Let me continue with the story. My very wonderful vet, examined the puppy, and said that it should be put to sleep. There was no chance of it recovering from the severe injuries and one should not prolong its suffering. The man refused to do so. He said that it would be a sin to resort to mercy killing and the vet should give it the best treatment. My vet again patiently told him that nothing could be done about the pup.Its life was slowly and painfully ebbing away.The cries of the pup were heartrending, his eyes were glazed with pain, as I stood and heard this conversation. When I spoke to the man, who was rapidly getting angry, he told me that he would not sign the mandatory euthanasia form. That it was a sin.Minutes passed. I told him that I would sign the form and take all responsibility for it. If it was a sin,then the moral responsibility was mine. He gave up the pup. I held that little  broken body in my arms as my vet put it to sleep, quickly and painlessly.

Over the years of my association with animal welfare/rights/rescue/adoption, there have been times when I have had to take similar decisions. It is hard.It leaves me feeling very empty and broken. But I have never regretted it. For I believe that sometimes it is more compassionate to let go. It is a sin if one allows a suffering life to continue without dignity.

When Aruna Shanbaug died on 18 May 2015, the nation remembered her once again.Ironically after 42 years. The judgement which denied euthanasia to her, despite acknowledging that she was in a   persistent vegetative state, also ironically began with the lines of Mirza Ghalib :  “Marte hain aarzoo mein marne ki Maut aati hai par nahin aati”.

Excerpt of the case:

Aruna Ramachandra Shanbaug was a staff Nurse working in King Edward Memorial Hospital, Parel, Mumbai. On the evening of 27th November, 1973 she was attacked by a sweeper in the hospital who wrapped a dog chain around her neck and yanked her back with it. He tried to rape her but finding that she was menstruating, he sodomized her. To immobilize her during this act he twisted the chain around her neck. The next day on 28th November, 1973 at 7.45 a.m. a cleaner found her lying on the floor with blood all over in an unconscious condition.  Due to strangulation by the dog chain the supply of oxygen to the brain stopped and the brain got damaged.”

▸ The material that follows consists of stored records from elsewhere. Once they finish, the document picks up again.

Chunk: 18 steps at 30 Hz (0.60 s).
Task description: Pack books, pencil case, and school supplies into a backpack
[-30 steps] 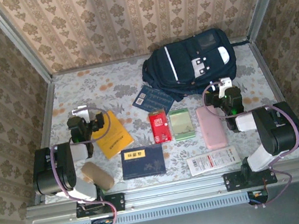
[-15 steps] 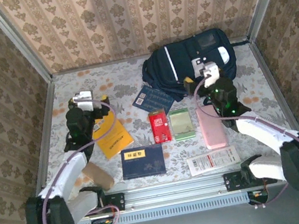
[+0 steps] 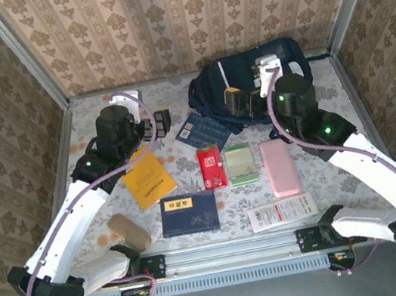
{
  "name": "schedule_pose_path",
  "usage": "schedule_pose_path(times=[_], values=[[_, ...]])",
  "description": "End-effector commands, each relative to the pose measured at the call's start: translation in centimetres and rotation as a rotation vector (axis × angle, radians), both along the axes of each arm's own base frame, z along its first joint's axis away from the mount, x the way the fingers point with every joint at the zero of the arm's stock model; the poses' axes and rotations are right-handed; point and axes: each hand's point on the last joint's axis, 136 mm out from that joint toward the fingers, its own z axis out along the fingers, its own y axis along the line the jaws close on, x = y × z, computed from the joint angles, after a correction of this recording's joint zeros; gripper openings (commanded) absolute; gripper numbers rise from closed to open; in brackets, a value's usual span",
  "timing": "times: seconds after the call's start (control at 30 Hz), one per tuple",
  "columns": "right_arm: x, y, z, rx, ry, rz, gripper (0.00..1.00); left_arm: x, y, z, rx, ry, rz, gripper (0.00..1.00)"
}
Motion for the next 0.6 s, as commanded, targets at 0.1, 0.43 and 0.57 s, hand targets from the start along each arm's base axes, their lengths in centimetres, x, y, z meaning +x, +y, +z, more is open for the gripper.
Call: schedule_pose_path(times=[0.1,0.43,0.57], values=[[4.6,-0.9,-6.9,0.13,0.374,-0.063,1.0,-0.1,0.7,-5.1,-0.098,0.21,0.002,1.0],[13.9,2.7,-12.0,0.2,0.542,0.037,1.0,3.7,-1.3,-7.5,-0.072,0.285,-0.083,1.0],[18.3,0.1,-16.0,0.226,0.665,-0.12,1.0,4.6,-1.0,-9.3,-0.168,0.356,-0.102,1.0]])
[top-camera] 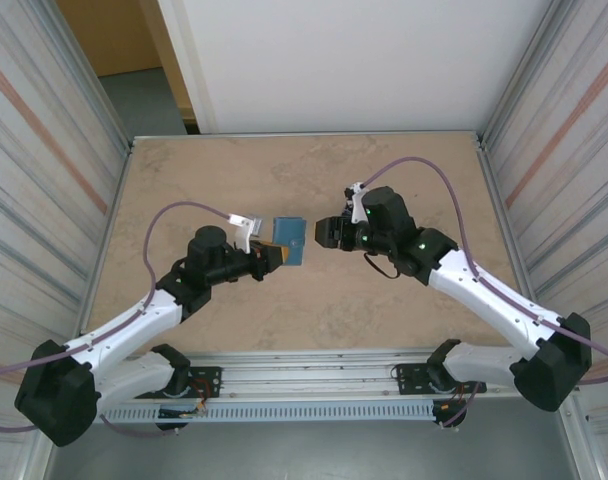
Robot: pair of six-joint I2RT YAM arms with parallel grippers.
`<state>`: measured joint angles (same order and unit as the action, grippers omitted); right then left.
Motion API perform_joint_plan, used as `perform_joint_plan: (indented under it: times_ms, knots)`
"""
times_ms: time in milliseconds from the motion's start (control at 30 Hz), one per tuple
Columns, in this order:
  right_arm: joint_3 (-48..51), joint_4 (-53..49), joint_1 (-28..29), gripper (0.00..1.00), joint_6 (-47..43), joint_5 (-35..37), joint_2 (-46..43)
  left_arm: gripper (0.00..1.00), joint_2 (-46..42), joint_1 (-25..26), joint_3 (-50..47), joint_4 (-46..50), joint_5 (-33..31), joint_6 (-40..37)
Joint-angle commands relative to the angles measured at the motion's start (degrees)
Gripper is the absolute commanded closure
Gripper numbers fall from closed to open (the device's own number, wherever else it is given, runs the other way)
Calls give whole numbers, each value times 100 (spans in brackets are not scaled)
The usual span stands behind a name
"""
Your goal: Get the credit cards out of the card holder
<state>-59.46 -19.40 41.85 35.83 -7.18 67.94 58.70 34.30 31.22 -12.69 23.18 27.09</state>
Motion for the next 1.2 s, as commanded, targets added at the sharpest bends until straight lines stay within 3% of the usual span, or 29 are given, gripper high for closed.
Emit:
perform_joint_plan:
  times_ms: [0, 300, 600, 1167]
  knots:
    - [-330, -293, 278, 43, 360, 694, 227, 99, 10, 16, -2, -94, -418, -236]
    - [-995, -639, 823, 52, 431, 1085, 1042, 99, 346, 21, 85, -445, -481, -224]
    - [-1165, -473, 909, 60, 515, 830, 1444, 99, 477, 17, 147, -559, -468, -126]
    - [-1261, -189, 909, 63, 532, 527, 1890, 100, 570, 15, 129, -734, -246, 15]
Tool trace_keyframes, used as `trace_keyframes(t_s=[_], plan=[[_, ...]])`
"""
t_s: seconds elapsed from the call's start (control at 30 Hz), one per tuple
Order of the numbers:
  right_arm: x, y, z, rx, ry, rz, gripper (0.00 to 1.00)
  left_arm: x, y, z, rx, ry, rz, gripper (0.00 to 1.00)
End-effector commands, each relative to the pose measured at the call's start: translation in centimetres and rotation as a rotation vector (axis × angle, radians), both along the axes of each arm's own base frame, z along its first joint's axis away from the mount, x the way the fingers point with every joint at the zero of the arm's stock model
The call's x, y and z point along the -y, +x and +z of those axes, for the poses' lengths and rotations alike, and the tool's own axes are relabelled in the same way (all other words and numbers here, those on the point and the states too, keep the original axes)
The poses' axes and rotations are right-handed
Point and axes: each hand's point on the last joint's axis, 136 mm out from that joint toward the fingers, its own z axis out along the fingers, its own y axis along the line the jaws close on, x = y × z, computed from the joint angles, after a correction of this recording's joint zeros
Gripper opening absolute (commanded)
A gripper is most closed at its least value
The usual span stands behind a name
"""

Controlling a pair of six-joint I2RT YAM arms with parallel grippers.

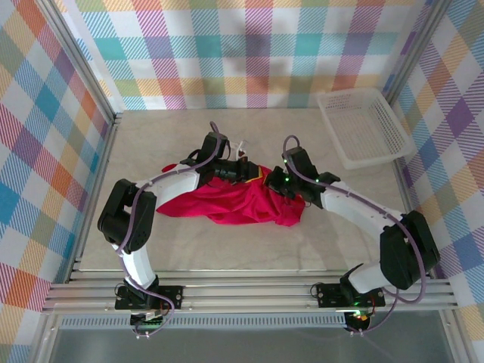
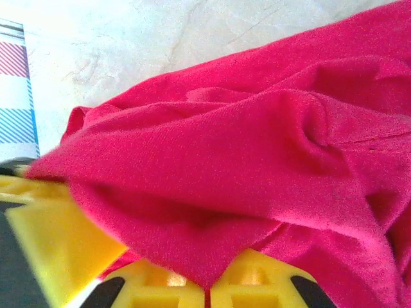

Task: Fold the inside-out t-shirt

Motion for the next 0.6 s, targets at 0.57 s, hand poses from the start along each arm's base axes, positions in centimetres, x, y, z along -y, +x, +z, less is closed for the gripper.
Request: trace_keyframes(t_s=[0.57], plan=[[6.7,-5.5,15.7,0.127,0.311,0.204,0.00,-14.8,3.5,-14.7,-0.094,0.671,0.355,0.23]])
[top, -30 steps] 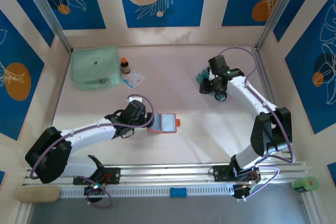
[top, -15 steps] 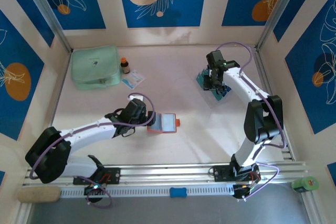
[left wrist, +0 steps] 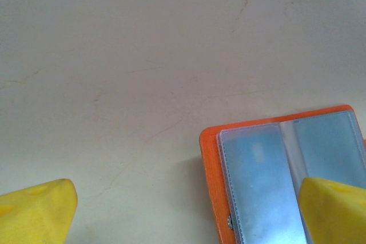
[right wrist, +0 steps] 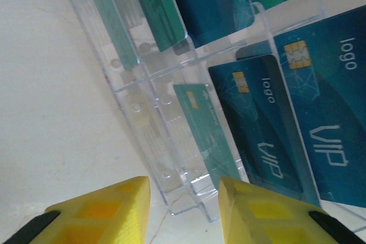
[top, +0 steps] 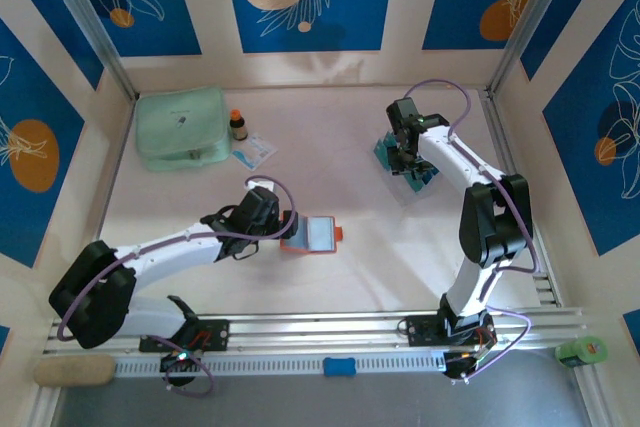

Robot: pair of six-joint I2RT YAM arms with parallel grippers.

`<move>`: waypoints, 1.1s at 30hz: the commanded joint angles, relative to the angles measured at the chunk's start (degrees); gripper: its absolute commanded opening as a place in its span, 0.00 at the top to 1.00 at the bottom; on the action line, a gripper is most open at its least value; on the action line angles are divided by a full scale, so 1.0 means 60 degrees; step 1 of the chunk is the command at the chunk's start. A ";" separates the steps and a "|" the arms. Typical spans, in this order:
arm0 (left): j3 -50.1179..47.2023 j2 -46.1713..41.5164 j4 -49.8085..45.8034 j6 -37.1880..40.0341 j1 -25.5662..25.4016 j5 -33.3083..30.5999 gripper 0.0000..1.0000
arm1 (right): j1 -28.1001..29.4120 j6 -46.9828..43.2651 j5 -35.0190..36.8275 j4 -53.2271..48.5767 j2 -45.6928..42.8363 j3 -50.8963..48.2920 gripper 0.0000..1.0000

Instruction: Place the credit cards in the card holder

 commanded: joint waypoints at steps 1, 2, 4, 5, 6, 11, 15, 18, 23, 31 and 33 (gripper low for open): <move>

 Since that fateful day in 1973, Aruna lay in this cot , cut off from the world, battling physical suffering and demons of the mind,for 42 years.  No one from her family was ever there with her. She was cared for as a patient by the staff of KEM hospital.

  aruna-bed

  I read that “In an annual ritual, each and every batch of nursing students was ( is) introduced to Ms. Aruna Ramachandra Shanbaug, and ( was) is told that “She was one of us”; “She was a very nice and efficient staff nurse but due to the mishap she is in this bed-ridden state”. I had  also read that “Occasionally, when there are many people in the room she made (makes) vocal sounds indicating distress.” I cannot help but think whether this room near ward No- 7  was a zoo?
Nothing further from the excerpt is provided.